• Try it: Among the entries below, find the lines that hold the word "traced" and report them.

[Data extract — start]

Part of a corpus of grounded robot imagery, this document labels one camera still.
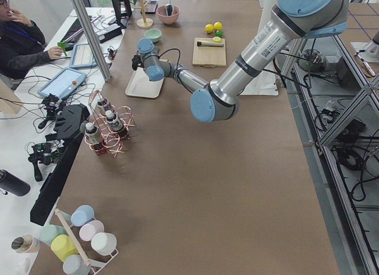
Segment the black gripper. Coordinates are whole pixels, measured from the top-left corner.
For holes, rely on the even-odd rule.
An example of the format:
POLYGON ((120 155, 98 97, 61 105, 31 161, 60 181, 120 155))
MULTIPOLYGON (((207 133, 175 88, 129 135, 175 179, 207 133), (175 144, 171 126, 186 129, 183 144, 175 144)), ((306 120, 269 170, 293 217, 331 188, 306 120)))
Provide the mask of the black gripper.
POLYGON ((132 69, 137 70, 142 67, 142 60, 139 54, 136 54, 132 58, 132 69))

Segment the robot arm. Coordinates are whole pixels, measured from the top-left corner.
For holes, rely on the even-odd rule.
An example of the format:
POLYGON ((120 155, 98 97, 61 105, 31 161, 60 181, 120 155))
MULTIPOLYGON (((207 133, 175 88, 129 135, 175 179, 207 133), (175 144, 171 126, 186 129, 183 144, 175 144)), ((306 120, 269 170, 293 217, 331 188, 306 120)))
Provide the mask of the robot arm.
POLYGON ((145 69, 150 81, 172 78, 192 96, 190 109, 203 123, 232 118, 238 95, 292 40, 342 33, 349 0, 277 0, 271 17, 219 79, 205 81, 179 63, 163 62, 150 39, 140 39, 132 68, 145 69))

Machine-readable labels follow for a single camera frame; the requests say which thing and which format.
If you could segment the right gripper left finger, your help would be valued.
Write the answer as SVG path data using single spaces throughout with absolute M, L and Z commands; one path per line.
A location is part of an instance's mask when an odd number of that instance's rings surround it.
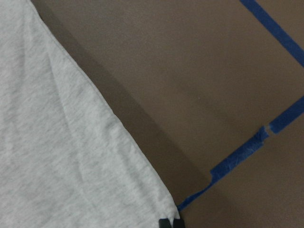
M 159 228 L 172 228 L 168 218 L 159 219 Z

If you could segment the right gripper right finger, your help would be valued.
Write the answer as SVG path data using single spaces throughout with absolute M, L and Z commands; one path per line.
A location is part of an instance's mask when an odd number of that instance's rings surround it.
M 184 220 L 182 218 L 175 218 L 173 220 L 173 228 L 185 228 Z

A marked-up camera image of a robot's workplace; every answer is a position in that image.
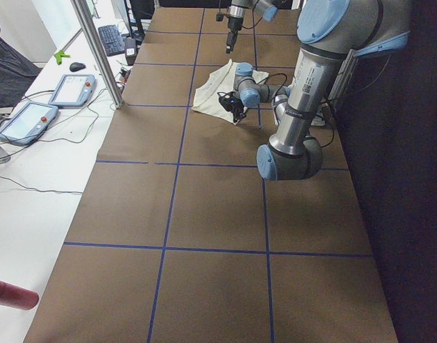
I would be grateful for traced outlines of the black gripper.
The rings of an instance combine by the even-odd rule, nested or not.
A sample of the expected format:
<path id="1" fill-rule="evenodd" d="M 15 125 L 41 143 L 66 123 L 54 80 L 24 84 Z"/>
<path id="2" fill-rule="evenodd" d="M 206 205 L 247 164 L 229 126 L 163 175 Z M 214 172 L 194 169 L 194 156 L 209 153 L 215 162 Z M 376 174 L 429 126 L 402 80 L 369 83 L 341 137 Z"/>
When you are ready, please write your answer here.
<path id="1" fill-rule="evenodd" d="M 241 102 L 233 102 L 231 104 L 233 114 L 233 124 L 238 124 L 240 120 L 244 120 L 247 117 L 246 107 Z"/>
<path id="2" fill-rule="evenodd" d="M 242 16 L 232 16 L 228 15 L 228 28 L 230 32 L 226 39 L 226 53 L 230 54 L 236 45 L 238 32 L 242 30 L 243 27 L 243 17 Z"/>

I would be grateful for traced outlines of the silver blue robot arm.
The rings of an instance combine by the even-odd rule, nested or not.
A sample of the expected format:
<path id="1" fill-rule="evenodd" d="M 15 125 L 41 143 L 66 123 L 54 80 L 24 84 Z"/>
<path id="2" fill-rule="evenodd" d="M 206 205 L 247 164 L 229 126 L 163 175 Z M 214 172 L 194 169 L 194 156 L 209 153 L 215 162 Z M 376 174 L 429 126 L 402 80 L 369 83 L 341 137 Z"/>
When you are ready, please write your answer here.
<path id="1" fill-rule="evenodd" d="M 288 9 L 292 1 L 232 1 L 225 12 L 220 11 L 216 15 L 216 20 L 227 19 L 228 34 L 226 38 L 226 53 L 231 54 L 234 51 L 238 34 L 242 29 L 254 32 L 259 23 L 264 20 L 271 22 L 274 20 L 280 9 Z M 244 19 L 246 12 L 251 12 L 252 23 L 246 26 Z"/>
<path id="2" fill-rule="evenodd" d="M 349 51 L 385 56 L 402 49 L 410 32 L 411 1 L 308 1 L 297 23 L 301 42 L 291 88 L 257 83 L 253 67 L 237 65 L 233 90 L 247 108 L 271 103 L 278 129 L 258 148 L 265 180 L 307 179 L 321 168 L 321 145 L 309 134 L 328 86 Z"/>

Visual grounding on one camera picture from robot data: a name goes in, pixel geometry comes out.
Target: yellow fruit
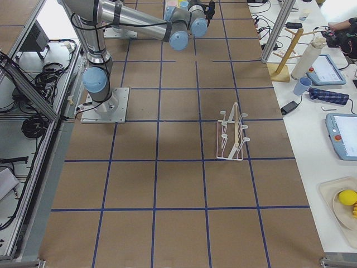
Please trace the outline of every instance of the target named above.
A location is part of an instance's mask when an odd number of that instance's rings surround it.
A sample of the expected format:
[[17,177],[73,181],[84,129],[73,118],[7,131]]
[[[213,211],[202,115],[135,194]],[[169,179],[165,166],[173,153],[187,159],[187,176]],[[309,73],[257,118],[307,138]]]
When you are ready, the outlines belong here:
[[353,205],[357,202],[357,193],[353,190],[344,190],[339,193],[339,201],[343,205]]

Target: white wire rack
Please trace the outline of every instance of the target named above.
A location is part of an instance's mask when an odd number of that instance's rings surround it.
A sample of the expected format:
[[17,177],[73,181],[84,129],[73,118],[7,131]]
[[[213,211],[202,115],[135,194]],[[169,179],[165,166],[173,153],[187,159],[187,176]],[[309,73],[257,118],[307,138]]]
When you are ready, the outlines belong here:
[[[217,152],[216,157],[218,159],[226,160],[243,160],[243,145],[245,142],[250,141],[250,138],[244,137],[243,130],[246,130],[248,126],[242,124],[243,117],[247,117],[246,113],[242,113],[238,118],[238,103],[235,102],[230,111],[228,119],[226,119],[226,111],[220,111],[223,115],[223,120],[217,121]],[[228,135],[229,130],[234,126],[234,133]],[[228,153],[226,150],[231,146],[231,150]]]

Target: blue pouch
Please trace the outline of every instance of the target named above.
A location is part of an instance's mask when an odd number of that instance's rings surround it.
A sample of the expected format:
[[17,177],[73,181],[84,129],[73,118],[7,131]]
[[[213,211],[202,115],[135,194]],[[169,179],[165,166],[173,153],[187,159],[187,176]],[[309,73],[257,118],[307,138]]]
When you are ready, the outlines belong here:
[[319,99],[324,102],[332,102],[341,105],[345,105],[350,98],[350,96],[347,94],[331,92],[317,88],[309,88],[308,93],[311,99]]

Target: white desk
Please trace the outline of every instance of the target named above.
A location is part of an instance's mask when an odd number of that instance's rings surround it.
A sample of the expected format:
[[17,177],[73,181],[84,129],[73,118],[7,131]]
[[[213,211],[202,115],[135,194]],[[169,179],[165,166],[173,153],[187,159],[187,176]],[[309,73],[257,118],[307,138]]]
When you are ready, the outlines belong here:
[[[271,0],[271,2],[272,6],[270,10],[258,15],[264,15],[268,19],[275,21],[281,8],[277,0]],[[305,32],[312,31],[317,26],[327,25],[314,0],[310,3],[297,0],[297,4],[300,9],[309,8],[311,10],[311,14],[307,20],[302,22]],[[267,4],[261,7],[251,7],[250,11],[264,11],[267,7]],[[301,22],[298,20],[298,14],[299,12],[291,12],[287,21]],[[259,22],[260,27],[265,25],[265,22]],[[281,35],[289,35],[284,32],[283,30]],[[312,37],[312,35],[304,36],[300,39],[300,42],[310,42]],[[286,37],[281,37],[279,41],[283,43],[283,48],[286,50],[290,44],[290,40]],[[296,52],[301,55],[305,48],[306,45],[298,44]],[[338,67],[347,66],[347,61],[339,49],[326,47],[322,53],[330,54]],[[272,55],[268,61],[278,63],[281,59]],[[287,65],[290,73],[296,61],[296,59],[288,61]],[[356,68],[356,65],[350,65],[347,69],[343,70],[342,73],[347,80],[347,84],[338,86],[336,90],[333,90],[350,95],[350,98],[354,100],[355,113],[357,112],[357,89],[352,83],[352,79],[357,79],[354,77]],[[280,107],[290,101],[300,101],[300,96],[298,97],[293,94],[295,84],[295,80],[291,80],[289,83],[273,82]],[[319,185],[321,183],[345,176],[357,178],[357,161],[342,161],[334,152],[325,125],[325,117],[329,112],[324,112],[321,106],[337,109],[330,113],[350,113],[351,102],[348,101],[347,105],[341,106],[320,100],[311,100],[308,94],[304,93],[302,103],[296,110],[284,116],[284,122],[324,251],[357,253],[357,249],[349,246],[335,216],[327,207],[319,192]]]

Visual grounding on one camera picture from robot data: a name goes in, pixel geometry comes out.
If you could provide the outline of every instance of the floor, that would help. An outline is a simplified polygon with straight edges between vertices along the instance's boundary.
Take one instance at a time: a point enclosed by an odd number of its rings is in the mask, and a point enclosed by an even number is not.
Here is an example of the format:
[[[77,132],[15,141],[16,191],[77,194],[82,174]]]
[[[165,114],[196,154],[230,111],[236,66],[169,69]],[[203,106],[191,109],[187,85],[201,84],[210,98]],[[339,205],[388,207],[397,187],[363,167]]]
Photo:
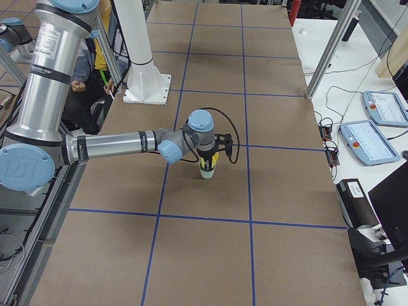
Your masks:
[[[102,134],[217,107],[238,163],[90,161],[31,305],[365,305],[286,10],[156,3],[148,31],[168,102],[117,96]]]

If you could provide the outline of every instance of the pen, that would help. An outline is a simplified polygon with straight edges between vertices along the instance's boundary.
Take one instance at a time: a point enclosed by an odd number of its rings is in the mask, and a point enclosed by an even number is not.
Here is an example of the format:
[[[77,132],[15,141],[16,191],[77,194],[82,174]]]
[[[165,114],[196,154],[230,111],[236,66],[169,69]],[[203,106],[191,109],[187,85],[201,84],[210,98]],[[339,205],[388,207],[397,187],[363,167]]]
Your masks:
[[[103,70],[100,70],[99,73],[101,74],[103,83],[105,83],[105,86],[108,87],[108,80],[106,79],[105,73],[103,72]],[[112,99],[115,99],[110,89],[109,89],[109,95],[112,97]]]

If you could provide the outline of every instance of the white pillar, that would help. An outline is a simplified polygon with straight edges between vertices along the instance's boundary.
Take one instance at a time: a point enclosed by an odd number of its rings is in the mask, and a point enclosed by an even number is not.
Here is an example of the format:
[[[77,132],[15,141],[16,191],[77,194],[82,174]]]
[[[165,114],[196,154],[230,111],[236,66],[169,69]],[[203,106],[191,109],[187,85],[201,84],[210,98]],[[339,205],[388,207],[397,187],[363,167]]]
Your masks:
[[[154,66],[142,1],[116,0],[115,7],[131,59],[124,102],[166,104],[171,75]]]

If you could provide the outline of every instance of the sticker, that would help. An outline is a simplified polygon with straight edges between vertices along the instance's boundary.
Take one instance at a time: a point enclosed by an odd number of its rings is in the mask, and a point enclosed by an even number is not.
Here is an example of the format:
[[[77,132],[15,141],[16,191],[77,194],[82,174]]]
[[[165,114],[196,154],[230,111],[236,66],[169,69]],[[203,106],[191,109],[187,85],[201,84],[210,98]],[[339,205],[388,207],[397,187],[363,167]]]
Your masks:
[[[60,37],[60,32],[41,27],[38,32],[34,54],[43,55],[47,59],[55,59]]]
[[[364,198],[363,191],[361,190],[357,182],[347,182],[347,184],[350,188],[353,198]]]

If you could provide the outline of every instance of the robotic arm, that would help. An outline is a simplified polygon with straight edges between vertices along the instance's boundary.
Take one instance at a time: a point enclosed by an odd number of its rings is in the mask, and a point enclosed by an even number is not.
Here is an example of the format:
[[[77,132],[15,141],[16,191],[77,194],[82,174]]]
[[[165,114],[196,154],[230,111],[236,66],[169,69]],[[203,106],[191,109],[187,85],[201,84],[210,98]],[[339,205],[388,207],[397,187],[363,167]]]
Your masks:
[[[205,178],[214,172],[218,151],[231,157],[230,135],[215,135],[212,116],[196,110],[178,131],[158,129],[121,135],[78,136],[58,132],[81,39],[89,36],[99,0],[38,0],[41,27],[16,123],[7,128],[0,149],[0,184],[32,191],[46,184],[64,164],[93,157],[158,150],[172,164],[193,149]]]

[Data extract — finish]

• Answer section:
I would be grateful for traced outlines of the black gripper.
I would be grateful for traced outlines of the silver blue robot arm.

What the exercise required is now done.